Biggest BI Mistakes - Mistake #1: Not Using an ETL Platform

by Tom Penichter 3. June 2009 10:55
Introduction
ETL (extract-transform-load) refers to the data integration processes in your information systems. ETL is fast becoming a redundant concept as the practice of enterprise master data management takes hold in the marketplace. That said, the ETL tools themselves are expanding beyond the limits of specific data transformations in support of business intelligence reporting, to meet the broader reaching cross-enterprise needs of data integration and management. In the absence of a better moniker, "ETL tool" remains the predominant way to refer to these data integration and management platforms, such as Informatica, Talend, MS SQL Server's SSIS, Oracle's Warehouse Builder, etc...
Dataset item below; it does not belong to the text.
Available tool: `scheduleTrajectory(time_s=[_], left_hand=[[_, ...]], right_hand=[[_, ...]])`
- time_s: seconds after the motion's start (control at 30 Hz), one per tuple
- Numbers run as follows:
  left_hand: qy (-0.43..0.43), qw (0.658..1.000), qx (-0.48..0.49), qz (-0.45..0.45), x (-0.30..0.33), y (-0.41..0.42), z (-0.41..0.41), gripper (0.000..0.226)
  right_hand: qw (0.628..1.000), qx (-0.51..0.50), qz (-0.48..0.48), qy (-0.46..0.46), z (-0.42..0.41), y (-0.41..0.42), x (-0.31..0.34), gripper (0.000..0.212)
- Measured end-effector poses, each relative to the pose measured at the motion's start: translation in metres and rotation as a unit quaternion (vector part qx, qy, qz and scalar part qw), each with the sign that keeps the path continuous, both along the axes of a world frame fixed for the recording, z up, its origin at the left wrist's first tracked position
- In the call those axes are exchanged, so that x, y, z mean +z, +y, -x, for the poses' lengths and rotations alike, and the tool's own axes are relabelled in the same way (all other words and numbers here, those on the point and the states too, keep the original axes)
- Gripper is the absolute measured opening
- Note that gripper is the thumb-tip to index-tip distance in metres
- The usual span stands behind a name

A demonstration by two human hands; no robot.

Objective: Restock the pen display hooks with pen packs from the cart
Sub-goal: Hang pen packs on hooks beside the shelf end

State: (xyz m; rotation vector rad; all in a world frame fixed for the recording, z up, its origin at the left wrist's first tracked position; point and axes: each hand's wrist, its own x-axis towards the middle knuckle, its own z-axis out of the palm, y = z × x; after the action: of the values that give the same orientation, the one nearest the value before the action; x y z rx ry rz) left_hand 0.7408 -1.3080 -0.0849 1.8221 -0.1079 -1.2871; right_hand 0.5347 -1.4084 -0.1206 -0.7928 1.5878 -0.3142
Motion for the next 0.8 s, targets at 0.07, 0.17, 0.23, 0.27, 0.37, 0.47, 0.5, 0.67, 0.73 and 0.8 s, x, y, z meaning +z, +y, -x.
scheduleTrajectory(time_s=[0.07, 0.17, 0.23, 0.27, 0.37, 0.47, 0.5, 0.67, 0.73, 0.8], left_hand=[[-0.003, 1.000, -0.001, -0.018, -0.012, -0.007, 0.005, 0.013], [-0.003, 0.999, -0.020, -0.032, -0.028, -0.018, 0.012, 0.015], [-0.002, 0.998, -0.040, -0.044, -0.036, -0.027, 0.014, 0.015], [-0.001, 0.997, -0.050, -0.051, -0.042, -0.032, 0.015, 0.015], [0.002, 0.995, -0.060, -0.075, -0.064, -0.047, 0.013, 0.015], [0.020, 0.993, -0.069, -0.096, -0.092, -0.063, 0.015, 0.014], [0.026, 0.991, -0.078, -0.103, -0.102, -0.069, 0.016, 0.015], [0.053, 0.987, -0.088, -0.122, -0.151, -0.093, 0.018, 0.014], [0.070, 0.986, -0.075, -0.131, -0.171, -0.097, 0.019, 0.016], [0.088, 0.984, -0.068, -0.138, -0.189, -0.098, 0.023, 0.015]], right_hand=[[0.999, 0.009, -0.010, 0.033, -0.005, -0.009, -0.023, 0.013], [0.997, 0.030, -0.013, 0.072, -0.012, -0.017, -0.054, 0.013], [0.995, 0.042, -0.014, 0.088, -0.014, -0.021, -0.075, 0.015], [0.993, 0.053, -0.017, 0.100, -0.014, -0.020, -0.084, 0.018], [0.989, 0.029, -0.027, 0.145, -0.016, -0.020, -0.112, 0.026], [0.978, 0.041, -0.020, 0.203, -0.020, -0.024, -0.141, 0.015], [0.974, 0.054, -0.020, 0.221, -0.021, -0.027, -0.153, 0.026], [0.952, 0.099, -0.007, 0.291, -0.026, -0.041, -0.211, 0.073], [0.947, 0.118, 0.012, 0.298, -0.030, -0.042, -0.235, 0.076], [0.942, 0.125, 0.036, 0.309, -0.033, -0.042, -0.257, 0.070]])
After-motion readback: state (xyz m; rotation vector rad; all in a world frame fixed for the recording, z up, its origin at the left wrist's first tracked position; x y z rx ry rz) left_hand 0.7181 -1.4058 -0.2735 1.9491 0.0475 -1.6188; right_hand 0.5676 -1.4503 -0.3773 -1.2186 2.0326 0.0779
ETL typically takes 70-80% of the project hours for any data warehouse project or business intelligence effort. A typical enterprise data system is a complex and heterogenous environment, spanning relational and non-relational database backends of operational transaction systems, text files, mainframe database, websites, and more. Often the data is physically housed in disparate places, maintained by distinct tech teams, and supporting different business units or departments. Tying this data together in a consistent and meaningful way is the greatest challenge of any business intelligence effort.
 
Medium and small sized enterprises often make the mistake of developing ETL processes without the assistance of an ETL platform. While custom coding in Java or Perl (or even SQL!) has it's advantages, such as flexibility, a common driver for custom coding is not knowing about the features and usability of ETL platforms. Also, until recent years ETL tools came at a price point only Fortune 1000 companies could afford. As the technology matures, and technology options with dramatically lower price points enter the market, mid-market firms are beginning to adopt and use ETL platforms as well.

In this posting we put forth the argument of why engaging in that learning curve - especially when open source or package-licensed ETL platforms are readily available to you - is the smart move to make.


Development time reduced
Whether looking at it from the time-to-market perspective, or total cost of ownership (TCO), it is hard to imagine a scenario where you wouldn't benefit from using an ETL platform. Junior developers can learn the core features of many ETL platforms in a matter of hours - regardless of their technology background. This knowledge can then be put to use developing integration solutions for your firm; in minutes a novice ETL platform developer can accomplish tasks which equate to hundreds of lines of code in Java or Perl.
 
Besides initial development benefits, depending on the platform, editing integration solutions developed in ETL platforms can be done with a handful of drag-and-drops, with considerably less risk of breaking the overall code.

Automatic Documentation and Training Uptime
Another benefit of using an ETL platform is that detailed documentation is built into the development process. The graphical view of an ETL project provides a bird's eye view of the processes and data flow, while giving immediate access to a finer level of detail of each individual process within your data flow. Developers do not need to put in additional hours summarizing and documenting their work, and there isn't the concern of documentation continually shooting at a moving target.
This also makes training a heck of a lot easier, as developers have an accurate and consistent summary level of information to engage in, without the need to understand every line of the underlining code base.

Problem Solving and Performance Optimization
Many ETL platforms include performance tracking capabilities that allow you to measure the speed of individual processes and queries within your data flow. This allows you to easily see where the process is getting hung up, what the bottlenecks are, and which components of processes are causing performance to drag.

Metadata management 
Most ETL tools include (Microsoft SSIS is a notable exception) metadata management features which tie in well with modern master data management goals of an enterprise. Through your ETL platform metadata features, you can track changes to and summarize the data sources that exist across your enterprise. This largely automated level of documentation again reduces uptime for new staff, while providing transparency into the inner workings of databases potentially managed by diverse tech teams with little direct contact with each other.
 
Without this level of insight into cross-enterprise data stores, utilization of valuable data is often curtailed to within department analyses, as the level of effort in accessing and understanding a given operation's data can be greater than the value of any given report or ad hoc query.
 
Technology Equalizer
Finally, ETL platforms come along with a host of "connectors" which interface the ETL system to various data sources, including relational databases (SQL Server, Oracle, DBII, MySQL), mainframes, text files, and web data (RSS, email). These convenient data adapters reduce the need for your ETL technicians to be masters of each of the varied data source technologies they will encounter.

All combined, these points are good reason for you to review the current state of your data architecture, and determine if you are making use of an ETL platform to manage your enterprise data.